Schon 1999 hatten sich überlebende des Mau-Mau-Aufstands zusammengeschlossen, um Großbritannien im Namen Hunderttausender Geschädigter auf Schadensersatz in Höhe von fünf Milliarden Pfund Sterling zu verklagen. Sie sammelten Tausende Berichte und Zeugenaussagen, um schließlich fünf Opfer der damaligen Repressionen auszuwählen, die 2009 exemplarisch in Großbritannien Klage einreichten. Der Durchbruch kam im Oktober des vergangenen Jahres, als der Höchste Gerichtshof in London entschied, daß drei der eingereichten Klagen zugelassen würden.

Großbritannien konnte sich vor der Verantwortung auch kaum mehr drücken, waren doch in der Zwischenzeit Unterlagen aufgetaucht, die die Kolonialverbrechen nicht allein in Kenia getreu dokumentierten. So hatte die britische Regierung 1953 Sir George Erskine nach Kenia entsandt, um einen Bericht über die Lage während des Aufstands anzufertigen. Erskine hielt fest, daß die Sicherheitskräfte systematisch Gewalt und Folter gegen die Einheimischen einsetzten. Die Repression geschah also mit dem stillschweigenden Einverständnis höchster Stellen in London. Wichtiger aber noch waren Aufzeichnungen der lokalen Kolonialbehörden selbst, die lange als verloren galten. Im Januar 2011 tauchten Teile derselben plötzlich wieder auf. Sie werfen nicht allein ein drastisches Bild auf die britische Kolonialherrschaft in Kenia, sondern auch in anderen Teilen der Welt.
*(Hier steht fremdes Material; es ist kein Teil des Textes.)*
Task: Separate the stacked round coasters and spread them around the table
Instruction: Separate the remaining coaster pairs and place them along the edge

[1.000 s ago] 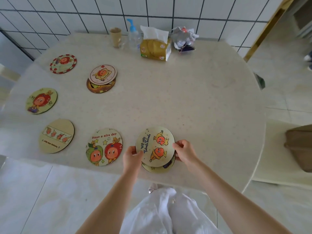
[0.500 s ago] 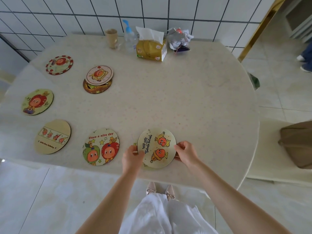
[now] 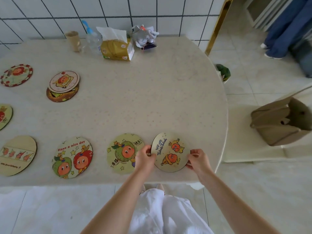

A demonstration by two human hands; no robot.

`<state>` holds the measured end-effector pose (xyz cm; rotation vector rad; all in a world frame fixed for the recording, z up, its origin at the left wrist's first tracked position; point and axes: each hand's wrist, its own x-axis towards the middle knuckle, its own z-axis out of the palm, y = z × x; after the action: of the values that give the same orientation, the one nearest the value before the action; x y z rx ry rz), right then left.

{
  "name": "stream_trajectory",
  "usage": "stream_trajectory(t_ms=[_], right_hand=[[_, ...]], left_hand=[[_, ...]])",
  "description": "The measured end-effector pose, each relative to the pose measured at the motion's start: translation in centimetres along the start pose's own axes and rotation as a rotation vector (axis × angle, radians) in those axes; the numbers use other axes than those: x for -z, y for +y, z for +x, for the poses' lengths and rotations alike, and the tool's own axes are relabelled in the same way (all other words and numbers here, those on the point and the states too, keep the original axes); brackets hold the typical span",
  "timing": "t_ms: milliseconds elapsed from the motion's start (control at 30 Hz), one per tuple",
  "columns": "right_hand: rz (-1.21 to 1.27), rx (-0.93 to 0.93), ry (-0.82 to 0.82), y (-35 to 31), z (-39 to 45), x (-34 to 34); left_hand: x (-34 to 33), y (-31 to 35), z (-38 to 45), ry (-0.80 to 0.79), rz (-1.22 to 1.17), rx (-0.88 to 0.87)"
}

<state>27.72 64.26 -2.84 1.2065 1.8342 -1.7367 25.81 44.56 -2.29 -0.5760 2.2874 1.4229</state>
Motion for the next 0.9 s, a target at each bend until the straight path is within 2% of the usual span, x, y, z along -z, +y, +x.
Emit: stream_trajectory(t_ms=[200, 433, 600, 733, 900], right_hand=[[-0.027, -0.011, 0.077, 1.2, 0.7, 1.9], [-0.256, 0.016, 0.091, 1.2, 1.3, 1.6], [-0.509, 0.130, 0.140, -0.5, 1.4, 1.2], [-0.534, 0.194, 0.090, -3.2, 1.9, -0.3], [-0.598, 0.304, -0.037, -7.8, 2.3, -5.9]], left_hand=[[-2.2, 0.8, 0.1, -0.047, 0.102, -0.030], [-1.6, 0.5, 0.3, -0.024, 0.182, -0.003], [-0.6, 0.5, 0.8, 0.004, 0.181, -0.015], [0.9, 0.8, 1.7, 0.041, 0.154, -0.008], [5.1, 1.4, 3.6, 0.122, 0.075, 0.023]])
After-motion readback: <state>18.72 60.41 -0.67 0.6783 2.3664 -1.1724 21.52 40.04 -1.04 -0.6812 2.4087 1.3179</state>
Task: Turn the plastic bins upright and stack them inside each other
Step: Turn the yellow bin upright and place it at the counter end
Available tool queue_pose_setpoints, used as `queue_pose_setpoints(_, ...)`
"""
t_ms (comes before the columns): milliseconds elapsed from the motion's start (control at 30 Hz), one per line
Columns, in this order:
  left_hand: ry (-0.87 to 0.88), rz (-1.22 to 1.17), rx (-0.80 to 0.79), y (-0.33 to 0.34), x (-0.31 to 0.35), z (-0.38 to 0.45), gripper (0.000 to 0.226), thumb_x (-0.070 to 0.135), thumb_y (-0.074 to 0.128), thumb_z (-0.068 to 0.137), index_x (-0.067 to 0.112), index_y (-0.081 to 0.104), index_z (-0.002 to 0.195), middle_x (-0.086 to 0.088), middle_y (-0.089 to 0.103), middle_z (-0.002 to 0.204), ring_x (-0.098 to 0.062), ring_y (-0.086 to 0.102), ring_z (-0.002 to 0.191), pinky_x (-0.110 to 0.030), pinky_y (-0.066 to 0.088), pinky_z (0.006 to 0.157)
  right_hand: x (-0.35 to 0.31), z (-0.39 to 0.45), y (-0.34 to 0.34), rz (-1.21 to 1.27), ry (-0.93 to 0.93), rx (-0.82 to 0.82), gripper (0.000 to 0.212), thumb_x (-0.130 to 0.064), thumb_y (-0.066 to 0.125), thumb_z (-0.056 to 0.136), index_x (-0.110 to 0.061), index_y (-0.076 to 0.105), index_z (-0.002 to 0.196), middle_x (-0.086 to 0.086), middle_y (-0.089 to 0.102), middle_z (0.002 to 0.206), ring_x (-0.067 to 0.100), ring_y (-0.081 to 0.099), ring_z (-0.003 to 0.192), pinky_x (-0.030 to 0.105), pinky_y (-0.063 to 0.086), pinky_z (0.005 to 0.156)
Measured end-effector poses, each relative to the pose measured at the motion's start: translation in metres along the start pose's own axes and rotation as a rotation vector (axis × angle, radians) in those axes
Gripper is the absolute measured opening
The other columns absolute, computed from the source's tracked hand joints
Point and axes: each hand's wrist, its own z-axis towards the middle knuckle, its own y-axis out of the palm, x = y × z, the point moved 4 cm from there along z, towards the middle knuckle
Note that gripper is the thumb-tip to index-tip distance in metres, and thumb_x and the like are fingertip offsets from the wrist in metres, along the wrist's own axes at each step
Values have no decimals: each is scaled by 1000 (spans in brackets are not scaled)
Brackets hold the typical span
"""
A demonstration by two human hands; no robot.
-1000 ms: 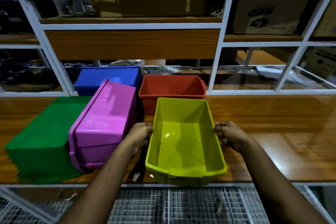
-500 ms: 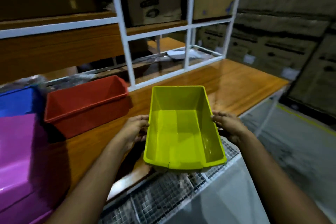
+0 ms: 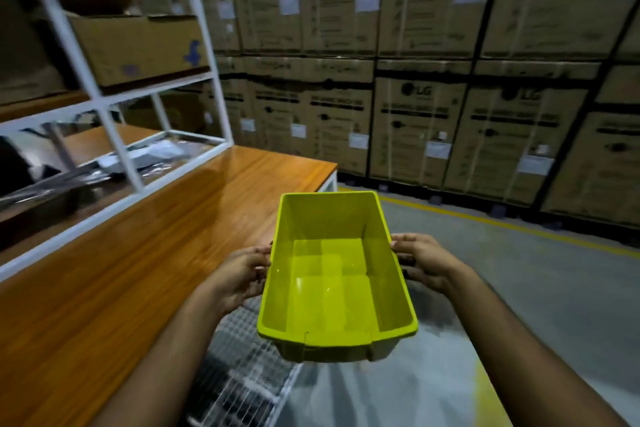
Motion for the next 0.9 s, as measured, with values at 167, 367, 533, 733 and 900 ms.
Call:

Großbritannien muß daher weitere Entschädigungsklagen befürchten. Angesichts dessen setzt die Regierung auf Schadensbegrenzung. Die Ersatzleistungen, die Hague am Donnerstag ankündigte, sind daher aus Sicht der Regierung wohl eher der Versuch, die Opfer möglichst ruhigzustellen. Auch sprach Hague zwar das Bedauern der britischen Regierung für die früheren Verbrechen aus. Zugleich aber wich er keinen Fingerbreit von der bisherigen Linie ab, daß das Großbritannien von heute gar nicht mehr für die britische Kolonialverwaltung in Kenia verantwortlich gemacht werden könne, und versagte sich eine ausdrückliche Entschuldigung.

Dennoch sind die Entschädigungszahlungen bisher beispiellos, ist Großbritannien doch damit neben Italien, das seiner früheren Kolonie Libyen 2008 einen symbolischen Schadensersatz versprach, überhaupt die erste frühere Kolonialmacht, die zu einem derartigen Schritt bereit ist.